▶ **The problem**
Could you copy each line of the listing below that has the word "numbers"?

▶ **Supplied data**
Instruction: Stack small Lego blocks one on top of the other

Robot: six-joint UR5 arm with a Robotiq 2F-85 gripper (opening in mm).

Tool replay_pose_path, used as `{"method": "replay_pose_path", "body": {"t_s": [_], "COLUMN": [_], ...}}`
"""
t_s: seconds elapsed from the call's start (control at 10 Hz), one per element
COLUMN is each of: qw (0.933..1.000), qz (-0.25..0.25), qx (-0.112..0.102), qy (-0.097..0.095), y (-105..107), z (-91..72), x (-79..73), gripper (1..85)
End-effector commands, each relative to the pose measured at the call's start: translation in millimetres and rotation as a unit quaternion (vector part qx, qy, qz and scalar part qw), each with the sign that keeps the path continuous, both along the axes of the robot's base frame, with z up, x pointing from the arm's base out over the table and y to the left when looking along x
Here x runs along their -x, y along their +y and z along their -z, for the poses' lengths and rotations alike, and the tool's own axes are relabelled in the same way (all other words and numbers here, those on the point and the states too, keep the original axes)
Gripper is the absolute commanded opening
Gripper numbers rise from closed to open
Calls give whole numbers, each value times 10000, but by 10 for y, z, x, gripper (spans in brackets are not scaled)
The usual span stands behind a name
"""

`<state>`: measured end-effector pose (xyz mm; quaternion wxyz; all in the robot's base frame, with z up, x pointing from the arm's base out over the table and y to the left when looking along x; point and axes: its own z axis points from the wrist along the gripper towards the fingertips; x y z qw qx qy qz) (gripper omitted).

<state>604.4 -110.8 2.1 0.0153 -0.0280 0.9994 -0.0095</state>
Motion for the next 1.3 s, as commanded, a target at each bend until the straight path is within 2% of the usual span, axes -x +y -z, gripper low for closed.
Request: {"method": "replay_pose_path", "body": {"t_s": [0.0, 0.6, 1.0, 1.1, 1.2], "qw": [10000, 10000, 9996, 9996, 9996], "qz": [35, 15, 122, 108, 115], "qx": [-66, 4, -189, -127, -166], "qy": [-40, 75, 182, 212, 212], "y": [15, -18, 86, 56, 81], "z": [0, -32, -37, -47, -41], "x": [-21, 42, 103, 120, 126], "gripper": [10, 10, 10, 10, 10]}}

▶ **Exercise output**
Here x runs along their -x, y along their +y and z along their -z, for the poses' lengths and rotations alike, and the tool's own axes are relabelled in the same way (all other words and numbers here, those on the point and the states too, keep the original axes)
Gripper numbers rise from closed to open
Calls give whole numbers, each value times 10000, but by 10 for y, z, x, gripper (spans in brackets are not scaled)

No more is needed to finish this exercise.